→ **Provided material**:
>>>
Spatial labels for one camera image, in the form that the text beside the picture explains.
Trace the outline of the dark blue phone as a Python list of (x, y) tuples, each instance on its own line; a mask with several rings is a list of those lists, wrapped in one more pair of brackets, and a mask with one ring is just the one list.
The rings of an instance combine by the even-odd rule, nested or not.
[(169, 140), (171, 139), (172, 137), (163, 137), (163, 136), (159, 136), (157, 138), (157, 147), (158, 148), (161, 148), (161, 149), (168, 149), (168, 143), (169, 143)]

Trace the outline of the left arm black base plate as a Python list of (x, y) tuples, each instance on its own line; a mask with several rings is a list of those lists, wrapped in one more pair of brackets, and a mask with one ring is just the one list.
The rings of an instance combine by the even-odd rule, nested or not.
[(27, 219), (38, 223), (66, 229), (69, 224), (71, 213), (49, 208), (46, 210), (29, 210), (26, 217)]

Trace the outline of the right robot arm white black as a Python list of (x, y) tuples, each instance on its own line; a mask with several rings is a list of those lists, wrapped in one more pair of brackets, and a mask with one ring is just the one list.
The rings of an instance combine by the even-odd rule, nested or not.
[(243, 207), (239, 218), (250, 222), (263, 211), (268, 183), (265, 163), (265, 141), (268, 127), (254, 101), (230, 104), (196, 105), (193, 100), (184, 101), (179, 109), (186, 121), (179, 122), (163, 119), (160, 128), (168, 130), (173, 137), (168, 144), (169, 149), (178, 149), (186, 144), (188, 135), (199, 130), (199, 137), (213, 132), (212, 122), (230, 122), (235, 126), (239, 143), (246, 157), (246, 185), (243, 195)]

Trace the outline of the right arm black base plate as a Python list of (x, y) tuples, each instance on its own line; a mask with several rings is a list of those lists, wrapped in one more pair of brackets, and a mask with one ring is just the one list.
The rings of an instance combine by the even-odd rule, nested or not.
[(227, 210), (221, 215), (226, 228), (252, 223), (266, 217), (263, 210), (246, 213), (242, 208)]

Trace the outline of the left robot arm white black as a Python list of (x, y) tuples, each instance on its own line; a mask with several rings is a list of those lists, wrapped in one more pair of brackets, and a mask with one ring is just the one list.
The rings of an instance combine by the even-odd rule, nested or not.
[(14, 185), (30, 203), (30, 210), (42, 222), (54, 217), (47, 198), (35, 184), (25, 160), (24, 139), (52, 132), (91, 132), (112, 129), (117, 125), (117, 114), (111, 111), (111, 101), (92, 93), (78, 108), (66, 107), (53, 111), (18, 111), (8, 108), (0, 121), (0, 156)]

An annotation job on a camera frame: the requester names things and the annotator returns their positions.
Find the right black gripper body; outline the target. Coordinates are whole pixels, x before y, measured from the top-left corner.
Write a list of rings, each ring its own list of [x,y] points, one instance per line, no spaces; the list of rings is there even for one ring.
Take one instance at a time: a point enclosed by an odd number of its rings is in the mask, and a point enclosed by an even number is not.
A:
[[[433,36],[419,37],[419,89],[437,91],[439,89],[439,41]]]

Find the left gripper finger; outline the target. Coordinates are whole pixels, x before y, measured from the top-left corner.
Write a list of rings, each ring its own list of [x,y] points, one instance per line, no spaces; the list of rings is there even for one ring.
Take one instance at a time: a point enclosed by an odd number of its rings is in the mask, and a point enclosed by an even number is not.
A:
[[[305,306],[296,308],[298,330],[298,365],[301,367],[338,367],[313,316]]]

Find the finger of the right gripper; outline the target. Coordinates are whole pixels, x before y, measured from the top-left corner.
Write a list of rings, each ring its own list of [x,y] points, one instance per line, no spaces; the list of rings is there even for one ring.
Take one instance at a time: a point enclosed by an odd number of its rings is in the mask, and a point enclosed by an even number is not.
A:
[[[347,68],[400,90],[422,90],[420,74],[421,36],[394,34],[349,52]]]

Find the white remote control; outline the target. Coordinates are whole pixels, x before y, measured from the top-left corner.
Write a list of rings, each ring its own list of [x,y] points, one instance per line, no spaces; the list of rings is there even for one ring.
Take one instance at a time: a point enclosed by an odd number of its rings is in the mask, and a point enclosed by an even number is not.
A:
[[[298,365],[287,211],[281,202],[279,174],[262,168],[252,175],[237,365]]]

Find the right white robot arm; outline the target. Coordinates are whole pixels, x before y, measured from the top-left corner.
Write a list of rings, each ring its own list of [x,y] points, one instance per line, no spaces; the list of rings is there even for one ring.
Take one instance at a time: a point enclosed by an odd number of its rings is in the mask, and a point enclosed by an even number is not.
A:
<<<
→ **About this task**: For this exercise, set down the entire listing above exactly as given.

→ **Exercise result**:
Spatial labels for one camera image, in the form that the text beside the picture explains.
Trace the outline of the dark blue phone as a Python list of (x, y) tuples, each instance on its own line; a mask with several rings is a list of those lists, wrapped in one more pair of brackets, and a mask with one ring is just the one list.
The rings of an instance combine by the even-odd rule, nested or not.
[(169, 140), (171, 139), (172, 137), (163, 137), (163, 136), (159, 136), (157, 138), (157, 147), (158, 148), (161, 148), (161, 149), (168, 149), (168, 143), (169, 143)]

Trace the outline of the left arm black base plate as a Python list of (x, y) tuples, each instance on its own line; a mask with several rings is a list of those lists, wrapped in one more pair of brackets, and a mask with one ring is just the one list.
The rings of an instance combine by the even-odd rule, nested or not.
[(27, 219), (38, 223), (66, 229), (69, 224), (71, 213), (49, 208), (46, 210), (29, 210), (26, 217)]

Trace the outline of the right robot arm white black as a Python list of (x, y) tuples, each instance on its own line; a mask with several rings is a list of those lists, wrapped in one more pair of brackets, and a mask with one ring is just the one list.
The rings of an instance combine by the even-odd rule, nested or not.
[(243, 207), (239, 218), (250, 222), (263, 211), (268, 183), (265, 163), (265, 141), (268, 127), (254, 101), (230, 104), (196, 105), (193, 100), (184, 101), (179, 109), (186, 121), (179, 122), (163, 119), (160, 128), (168, 130), (173, 137), (168, 144), (169, 149), (178, 149), (186, 144), (188, 135), (199, 130), (199, 137), (213, 132), (212, 122), (230, 122), (235, 126), (239, 143), (246, 157), (246, 185), (243, 195)]

Trace the outline of the right arm black base plate as a Python list of (x, y) tuples, each instance on its own line; a mask with several rings is a list of those lists, wrapped in one more pair of brackets, and a mask with one ring is just the one list.
The rings of an instance combine by the even-odd rule, nested or not.
[(227, 210), (221, 215), (226, 228), (252, 223), (266, 217), (263, 210), (246, 213), (242, 208)]

Trace the outline of the left robot arm white black as a Python list of (x, y) tuples, each instance on its own line; a mask with several rings is a list of those lists, wrapped in one more pair of brackets, and a mask with one ring is just the one list.
The rings of an instance combine by the even-odd rule, nested or not.
[(14, 185), (30, 203), (30, 210), (42, 222), (54, 217), (47, 198), (35, 184), (25, 160), (24, 139), (52, 132), (91, 132), (112, 129), (117, 125), (117, 114), (111, 111), (111, 101), (92, 93), (78, 108), (66, 107), (53, 111), (18, 111), (8, 108), (0, 121), (0, 156)]

An annotation job on a camera frame: the requester names things and the annotator returns their positions.
Find the right black gripper body; outline the target. Coordinates are whole pixels, x before y, measured from the top-left corner.
Write a list of rings, each ring its own list of [x,y] points, one instance per line, no spaces; the list of rings is there even for one ring.
Take one instance at a time: a point enclosed by an odd number of its rings is in the mask, and a point enclosed by an even number is not.
A:
[[[433,36],[419,37],[419,89],[437,91],[439,89],[439,41]]]

Find the left gripper finger; outline the target. Coordinates are whole pixels, x before y, measured from the top-left corner.
Write a list of rings, each ring its own list of [x,y] points, one instance per line, no spaces; the list of rings is there even for one ring.
Take one instance at a time: a point enclosed by an odd number of its rings is in the mask, and a point enclosed by an even number is not.
A:
[[[305,306],[296,308],[298,330],[298,365],[301,367],[338,367],[313,316]]]

Find the finger of the right gripper; outline the target. Coordinates are whole pixels, x before y, measured from the top-left corner.
Write a list of rings, each ring its own list of [x,y] points, one instance per line, no spaces; the list of rings is there even for one ring.
Take one instance at a time: a point enclosed by an odd number of its rings is in the mask, and a point enclosed by an even number is not.
A:
[[[347,68],[400,90],[422,90],[420,74],[421,36],[394,34],[349,52]]]

Find the white remote control; outline the target. Coordinates are whole pixels, x before y, measured from the top-left corner.
Write a list of rings, each ring its own list of [x,y] points, one instance per line, no spaces; the list of rings is there even for one ring.
Take one instance at a time: a point enclosed by an odd number of its rings is in the mask, and a point enclosed by an even number is not.
A:
[[[298,365],[287,211],[281,202],[279,174],[262,168],[252,175],[237,365]]]

Find the right white robot arm; outline the target. Coordinates are whole pixels, x before y, measured from the top-left corner.
Write a list of rings, each ring its own list of [x,y] points, one instance per line, no spaces; the list of rings is there even for one ring.
Take one instance at a time: a point enclosed by an odd number of its rings is in the mask, and a point enclosed by an even number is not.
A:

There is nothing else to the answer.